(WORK INSTRUCTIONS) Please transcribe the data that follows exactly as given, leaving out every picture.

(RECORDED INFORMATION)
════════════════════

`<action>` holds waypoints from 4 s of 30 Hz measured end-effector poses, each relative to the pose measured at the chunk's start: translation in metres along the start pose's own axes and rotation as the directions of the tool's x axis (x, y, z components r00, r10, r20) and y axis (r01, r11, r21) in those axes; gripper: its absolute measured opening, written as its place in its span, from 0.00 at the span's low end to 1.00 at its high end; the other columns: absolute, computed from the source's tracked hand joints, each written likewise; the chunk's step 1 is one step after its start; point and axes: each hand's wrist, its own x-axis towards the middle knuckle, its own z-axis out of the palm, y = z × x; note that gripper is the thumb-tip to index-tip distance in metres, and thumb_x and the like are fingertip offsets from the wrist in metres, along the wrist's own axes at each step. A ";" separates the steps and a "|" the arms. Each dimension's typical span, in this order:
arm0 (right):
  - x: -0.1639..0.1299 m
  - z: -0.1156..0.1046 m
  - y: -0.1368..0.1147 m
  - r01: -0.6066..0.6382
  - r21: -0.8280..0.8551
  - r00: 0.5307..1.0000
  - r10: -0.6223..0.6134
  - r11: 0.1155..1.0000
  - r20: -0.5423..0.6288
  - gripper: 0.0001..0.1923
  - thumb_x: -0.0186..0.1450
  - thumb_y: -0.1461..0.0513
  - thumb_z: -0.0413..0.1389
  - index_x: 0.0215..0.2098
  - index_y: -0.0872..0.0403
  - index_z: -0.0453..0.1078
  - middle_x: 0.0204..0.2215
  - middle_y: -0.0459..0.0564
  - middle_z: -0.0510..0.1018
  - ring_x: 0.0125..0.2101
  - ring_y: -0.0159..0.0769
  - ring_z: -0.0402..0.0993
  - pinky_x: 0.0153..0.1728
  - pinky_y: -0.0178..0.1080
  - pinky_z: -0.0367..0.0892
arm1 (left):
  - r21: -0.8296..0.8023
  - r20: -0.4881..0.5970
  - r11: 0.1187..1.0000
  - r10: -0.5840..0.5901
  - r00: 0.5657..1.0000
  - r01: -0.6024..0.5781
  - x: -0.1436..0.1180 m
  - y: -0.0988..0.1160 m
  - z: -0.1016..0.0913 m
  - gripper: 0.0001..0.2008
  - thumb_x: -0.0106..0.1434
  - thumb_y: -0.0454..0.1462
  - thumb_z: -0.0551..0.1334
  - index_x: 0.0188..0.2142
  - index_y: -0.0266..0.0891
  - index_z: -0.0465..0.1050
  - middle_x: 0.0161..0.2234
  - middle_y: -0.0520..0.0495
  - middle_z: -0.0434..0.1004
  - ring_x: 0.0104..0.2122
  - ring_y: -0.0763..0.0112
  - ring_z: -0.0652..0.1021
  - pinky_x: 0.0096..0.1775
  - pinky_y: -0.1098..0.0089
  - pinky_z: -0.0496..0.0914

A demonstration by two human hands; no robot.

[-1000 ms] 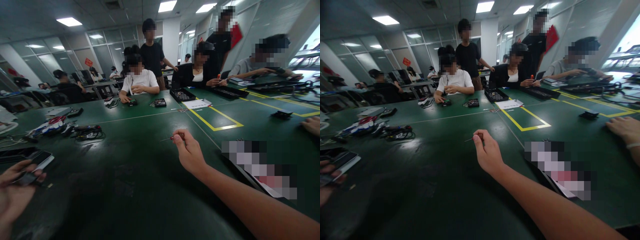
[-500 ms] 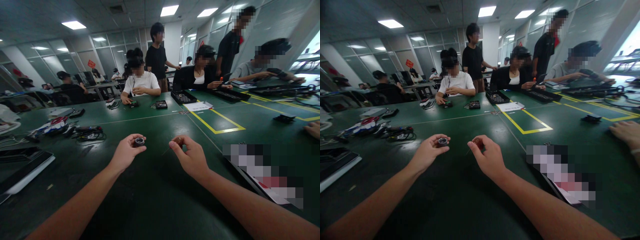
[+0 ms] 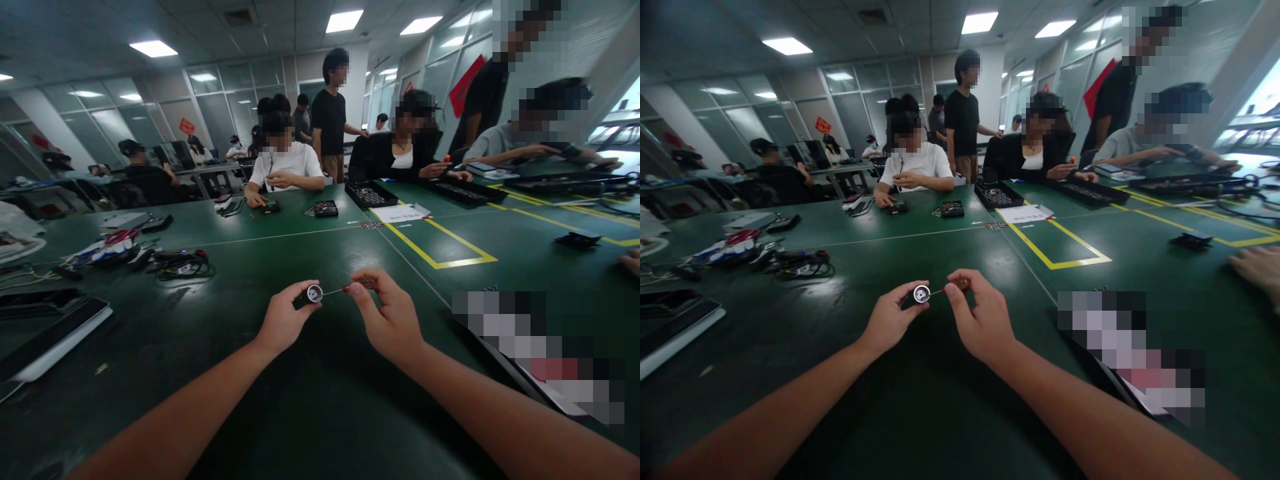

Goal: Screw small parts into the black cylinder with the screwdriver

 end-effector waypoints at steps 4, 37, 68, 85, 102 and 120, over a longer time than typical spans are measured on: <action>0.002 0.001 0.003 0.001 -0.044 1.000 0.000 0.999 0.003 0.07 0.71 0.57 0.53 0.44 0.50 0.70 0.34 0.49 0.81 0.36 0.40 0.80 0.39 0.42 0.72 | 0.023 0.041 0.997 0.073 0.996 -0.074 -0.001 0.003 0.001 0.19 0.61 0.32 0.69 0.51 0.45 0.78 0.51 0.46 0.79 0.53 0.59 0.77 0.60 0.55 0.68; -0.002 0.001 0.001 -0.014 -0.104 0.999 0.019 0.994 0.050 0.12 0.66 0.52 0.61 0.35 0.51 0.75 0.28 0.47 0.83 0.23 0.34 0.76 0.24 0.36 0.66 | 0.145 0.062 0.988 0.051 0.997 -0.059 -0.001 0.002 -0.002 0.20 0.64 0.34 0.68 0.55 0.49 0.76 0.53 0.47 0.79 0.53 0.56 0.76 0.58 0.51 0.65; 0.002 0.005 0.006 -0.067 -0.120 0.992 0.079 0.991 0.099 0.11 0.73 0.60 0.45 0.44 0.52 0.69 0.35 0.51 0.79 0.35 0.40 0.76 0.35 0.40 0.66 | 0.208 0.038 0.975 0.073 0.997 -0.079 0.000 -0.003 -0.002 0.21 0.63 0.32 0.69 0.55 0.48 0.76 0.52 0.47 0.79 0.52 0.58 0.76 0.56 0.53 0.67; 0.003 0.005 0.009 -0.115 -0.125 0.980 0.133 0.985 0.151 0.15 0.73 0.59 0.45 0.52 0.53 0.67 0.33 0.50 0.82 0.31 0.40 0.78 0.33 0.40 0.66 | 0.212 0.048 0.975 0.058 0.997 -0.067 0.000 -0.004 -0.002 0.22 0.62 0.31 0.69 0.54 0.50 0.76 0.53 0.49 0.79 0.53 0.59 0.76 0.57 0.53 0.66; 0.004 0.004 0.008 -0.213 -0.051 0.965 0.218 0.976 0.143 0.10 0.72 0.59 0.45 0.48 0.51 0.64 0.31 0.48 0.77 0.30 0.40 0.75 0.32 0.40 0.64 | 0.240 0.068 0.966 0.078 0.995 -0.092 -0.001 -0.004 -0.002 0.20 0.64 0.34 0.68 0.55 0.49 0.75 0.53 0.47 0.78 0.54 0.57 0.75 0.59 0.50 0.64; 0.006 0.018 0.024 -0.409 0.353 0.907 0.418 0.842 0.053 0.15 0.69 0.49 0.53 0.39 0.51 0.68 0.32 0.48 0.76 0.33 0.39 0.75 0.38 0.43 0.71 | 0.279 0.053 0.957 0.060 0.997 -0.073 -0.001 0.004 -0.001 0.20 0.64 0.33 0.67 0.55 0.49 0.75 0.53 0.48 0.78 0.53 0.57 0.75 0.61 0.48 0.61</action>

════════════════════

(REPLY)
`<action>` holds waypoints from 4 s of 30 Hz measured end-effector poses, each relative to the pose measured at the chunk's start: translation in metres along the start pose's own axes and rotation as the directions of the tool's x axis (x, y, z components r00, r10, r20) and y axis (r01, r11, r21) in those axes; gripper: its absolute measured opening, written as its place in its span, from 0.00 at the span's low end to 1.00 at its high end; the other columns: absolute, computed from the source's tracked hand joints, each written likewise; the chunk's step 1 is one step after its start; point and axes: each hand's wrist, its own x-axis towards the middle knuckle, its own z-axis out of the palm, y = z × x; note that gripper is the thumb-tip to index-tip distance in metres, and thumb_x and the like are fingertip offsets from the wrist in metres, along the wrist's own axes at each step. A ";" separates the steps and a "|" the arms. Each dimension's typical span, in this order:
arm0 (right):
  - x: -0.1639..0.1299 m
  - z: -0.1156..0.1046 m
  - y: -0.1368..0.1147 m
  - r01: -0.6066..0.6382
  - r21: -0.8280..0.8551
  - r00: 0.5307..1.0000
  - r10: -0.6223..0.6134
  - r11: 0.1155..1.0000
  - r20: -0.5423..0.6288
  - gripper: 0.0001..0.1923
  - thumb_x: -0.0186..0.1450
  - thumb_y: -0.1461..0.0513
  - thumb_z: -0.0413..0.1389
  - index_x: 0.0215..0.2098
  - index_y: -0.0872..0.0403
  - index_z: -0.0453..0.1078
  - middle_x: 0.0204..0.2215
  - middle_y: -0.0459..0.0564
  - middle_z: -0.0510..0.1018
  - ring_x: 0.0125..0.2101
  - ring_y: -0.0159..0.0769
  - ring_z: -0.0402..0.0993
  - pinky_x: 0.0153..0.1728
  - pinky_y: -0.0178..0.1080
  - pinky_z: -0.0367..0.0892
arm1 (left):
  - r21: -0.8296..0.8023
  - r20: -0.4881..0.5970
  - r11: 0.1187..1.0000
  - r10: -0.5840..0.5901
  - r00: 0.5657..1.0000
  - r01: -0.6024..0.5781
  - x: -0.1436..0.1180 m
  - y: -0.0988..0.1160 m
  - z: -0.1016..0.0913 m
  - gripper: 0.0001..0.2008
  - thumb_x: -0.0106..0.1434
  - thumb_y: -0.0454..0.1462
  - thumb_z: -0.0551..0.1334
  - index_x: 0.0188..0.2142
  - index_y: -0.0266..0.0891
  - index_z: -0.0465..0.1050
  - middle_x: 0.0161..0.2234
  - middle_y: -0.0520..0.0495
  - middle_z: -0.0434..0.1004
  - ring_x: 0.0104..0.2122
  - ring_y: -0.0763..0.0112
  - ring_z: -0.0652..0.1021
  - pinky_x: 0.0096..0.1775
  - pinky_y: -0.1098..0.0089
  - pinky_z: -0.0496..0.0914

A demonstration by two human hands; no robot.

[-1000 ms] 
[-500 ms] 
[+0 ms] 

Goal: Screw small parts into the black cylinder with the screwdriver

 end-effector waypoints at steps 4, 37, 68, 85, 102 and 120, over a longer time than typical spans are measured on: <action>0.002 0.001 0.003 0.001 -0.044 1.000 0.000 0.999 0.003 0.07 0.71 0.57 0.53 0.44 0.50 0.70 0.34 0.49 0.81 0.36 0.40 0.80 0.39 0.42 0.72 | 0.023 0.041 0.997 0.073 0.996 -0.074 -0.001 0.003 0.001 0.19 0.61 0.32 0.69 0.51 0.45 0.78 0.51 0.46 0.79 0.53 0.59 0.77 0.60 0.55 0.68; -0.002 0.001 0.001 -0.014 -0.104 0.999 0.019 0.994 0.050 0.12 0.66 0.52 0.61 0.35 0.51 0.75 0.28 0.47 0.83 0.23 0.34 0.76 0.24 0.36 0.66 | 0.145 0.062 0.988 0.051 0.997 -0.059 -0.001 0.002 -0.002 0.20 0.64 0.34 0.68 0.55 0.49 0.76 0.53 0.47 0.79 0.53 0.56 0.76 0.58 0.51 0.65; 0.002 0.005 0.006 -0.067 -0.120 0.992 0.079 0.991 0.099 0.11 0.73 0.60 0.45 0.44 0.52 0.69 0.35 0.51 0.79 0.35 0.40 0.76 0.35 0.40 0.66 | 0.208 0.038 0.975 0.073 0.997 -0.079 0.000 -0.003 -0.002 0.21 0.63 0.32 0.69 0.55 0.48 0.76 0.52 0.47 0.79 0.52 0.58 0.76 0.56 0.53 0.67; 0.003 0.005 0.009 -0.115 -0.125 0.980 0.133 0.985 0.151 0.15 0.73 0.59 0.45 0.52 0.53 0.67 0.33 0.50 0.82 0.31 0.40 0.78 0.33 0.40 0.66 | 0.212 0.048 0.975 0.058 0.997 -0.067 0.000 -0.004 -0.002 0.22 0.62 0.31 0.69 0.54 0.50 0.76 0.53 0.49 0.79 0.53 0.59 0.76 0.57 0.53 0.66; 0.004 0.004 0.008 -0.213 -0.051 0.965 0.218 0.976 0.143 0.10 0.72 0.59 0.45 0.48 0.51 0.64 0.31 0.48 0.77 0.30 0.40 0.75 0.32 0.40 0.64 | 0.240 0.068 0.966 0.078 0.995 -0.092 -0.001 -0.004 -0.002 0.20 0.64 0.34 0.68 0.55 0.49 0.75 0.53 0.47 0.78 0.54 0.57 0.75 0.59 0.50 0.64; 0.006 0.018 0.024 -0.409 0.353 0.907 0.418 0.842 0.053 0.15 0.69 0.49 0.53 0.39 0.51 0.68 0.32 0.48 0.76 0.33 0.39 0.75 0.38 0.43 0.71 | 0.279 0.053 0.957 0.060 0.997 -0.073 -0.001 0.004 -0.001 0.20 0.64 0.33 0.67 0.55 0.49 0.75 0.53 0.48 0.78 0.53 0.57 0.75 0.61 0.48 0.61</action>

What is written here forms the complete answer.